→ **Task brief**
Would you transcribe the listing that follows, character for character, and omit its images?

→ **Given information**
################

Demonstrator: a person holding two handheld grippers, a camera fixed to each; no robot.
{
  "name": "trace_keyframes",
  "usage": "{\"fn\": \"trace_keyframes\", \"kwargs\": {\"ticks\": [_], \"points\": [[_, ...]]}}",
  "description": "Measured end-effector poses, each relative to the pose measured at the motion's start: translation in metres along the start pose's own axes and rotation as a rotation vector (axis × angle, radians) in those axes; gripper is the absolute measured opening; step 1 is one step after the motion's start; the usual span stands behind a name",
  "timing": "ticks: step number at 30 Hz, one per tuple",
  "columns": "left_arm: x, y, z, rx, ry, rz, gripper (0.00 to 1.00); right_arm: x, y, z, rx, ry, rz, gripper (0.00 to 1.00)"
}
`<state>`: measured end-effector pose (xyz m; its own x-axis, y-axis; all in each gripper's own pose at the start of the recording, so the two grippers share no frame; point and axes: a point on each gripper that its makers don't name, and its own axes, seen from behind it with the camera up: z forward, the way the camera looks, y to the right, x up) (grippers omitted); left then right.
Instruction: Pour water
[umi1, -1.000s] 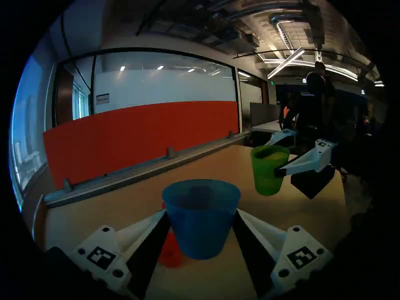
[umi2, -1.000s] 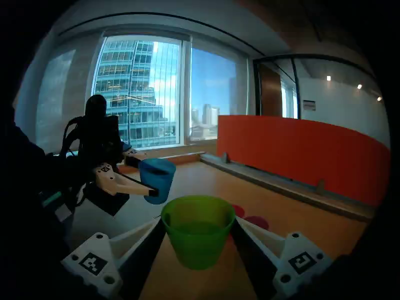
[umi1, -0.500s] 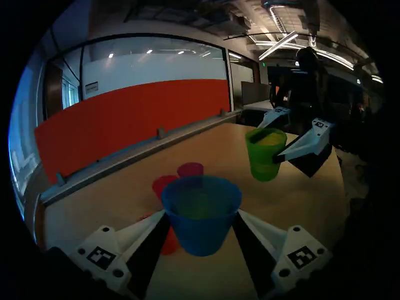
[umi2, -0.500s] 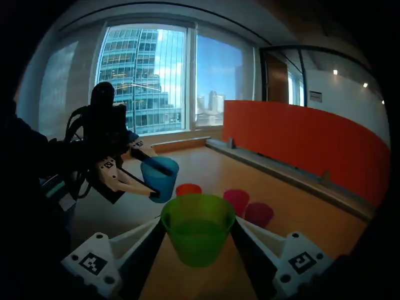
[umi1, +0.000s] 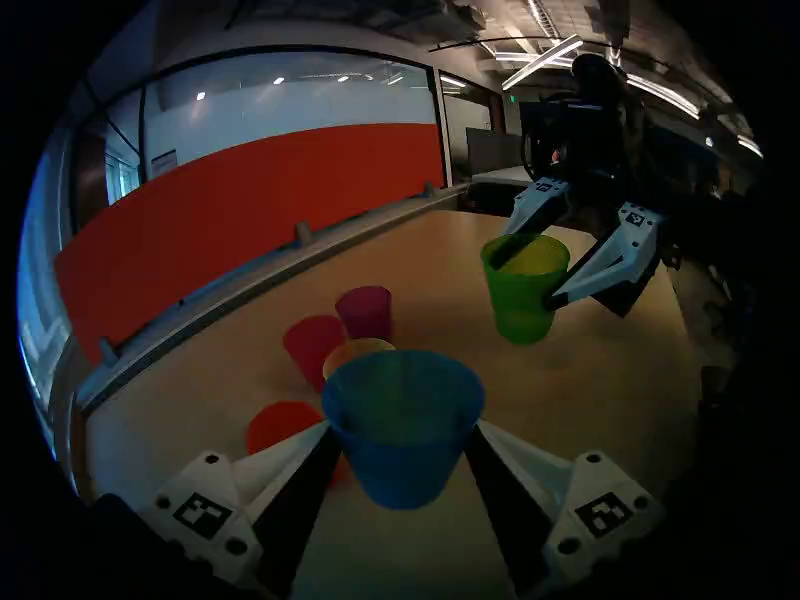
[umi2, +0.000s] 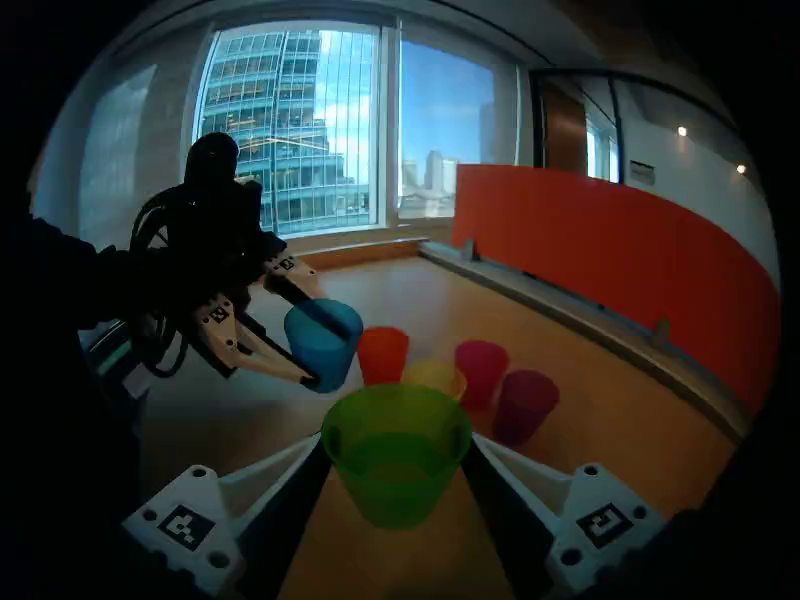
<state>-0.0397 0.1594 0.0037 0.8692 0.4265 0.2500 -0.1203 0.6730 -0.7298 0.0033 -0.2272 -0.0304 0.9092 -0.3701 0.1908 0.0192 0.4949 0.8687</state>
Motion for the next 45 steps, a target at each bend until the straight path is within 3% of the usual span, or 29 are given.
{"fn": "trace_keyframes", "kwargs": {"ticks": [20,30,45], "points": [[-0.043,0.014,0.027,-0.086,-0.141,0.045,0.82,-0.045,0.002,0.016,0.015,-0.145,-0.013,0.89],[-0.051,0.018,0.039,-0.112,-0.151,0.039,0.82,-0.059,0.002,0.022,0.022,-0.177,-0.023,0.90],[-0.060,0.023,0.044,-0.128,-0.164,0.030,0.82,-0.076,0.002,0.027,0.018,-0.204,-0.017,0.89]]}}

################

→ **Reply to the exercise**
Demonstrator: a person holding two handheld grippers, a camera fixed to each; no robot.
{
  "name": "trace_keyframes",
  "usage": "{\"fn\": \"trace_keyframes\", \"kwargs\": {\"ticks\": [_], \"points\": [[_, ...]]}}",
  "description": "Measured end-effector poses, each relative to the pose measured at the motion's start: translation in metres along the start pose's own axes and rotation as a rotation vector (axis × angle, radians) in those axes; gripper is the absolute measured opening; step 1 is one step after the motion's start; the usual span stands behind a name",
  "timing": "ticks: step number at 30 Hz, one per tuple",
  "columns": "left_arm: x, y, z, rx, ry, rz, gripper (0.00 to 1.00); right_arm: x, y, z, rx, ry, rz, gripper (0.00 to 1.00)"
}
`<state>`: measured end-effector pose (xyz m; its own x-axis, y-axis; all in each gripper's own pose at the start of the recording, so the two grippers share no frame; point and axes: a point on each gripper that its makers don't name, and its own axes, seen from behind it with the camera up: z forward, the way the camera looks, y to the right, x up) (grippers omitted); left then right.
Instruction: Pour water
[umi1, -1.000s] 
[umi2, -1.000s] 
[umi1, -0.500s] 
[umi2, -0.500s] 
[umi1, +0.000s] 
[umi2, +0.000s] 
<state>-0.0397 0.1594 0.0037 0.8692 0.4265 0.2500 -0.1203 0.6730 -0.7298 0.0033 -0.2272 -0.0304 0.9092 -0.3701 0.1908 0.0192 0.4949 0.8687</state>
Motion for the next 45 steps, a target at each bend until the straight path is within 3% of the usual span, or 29 are given.
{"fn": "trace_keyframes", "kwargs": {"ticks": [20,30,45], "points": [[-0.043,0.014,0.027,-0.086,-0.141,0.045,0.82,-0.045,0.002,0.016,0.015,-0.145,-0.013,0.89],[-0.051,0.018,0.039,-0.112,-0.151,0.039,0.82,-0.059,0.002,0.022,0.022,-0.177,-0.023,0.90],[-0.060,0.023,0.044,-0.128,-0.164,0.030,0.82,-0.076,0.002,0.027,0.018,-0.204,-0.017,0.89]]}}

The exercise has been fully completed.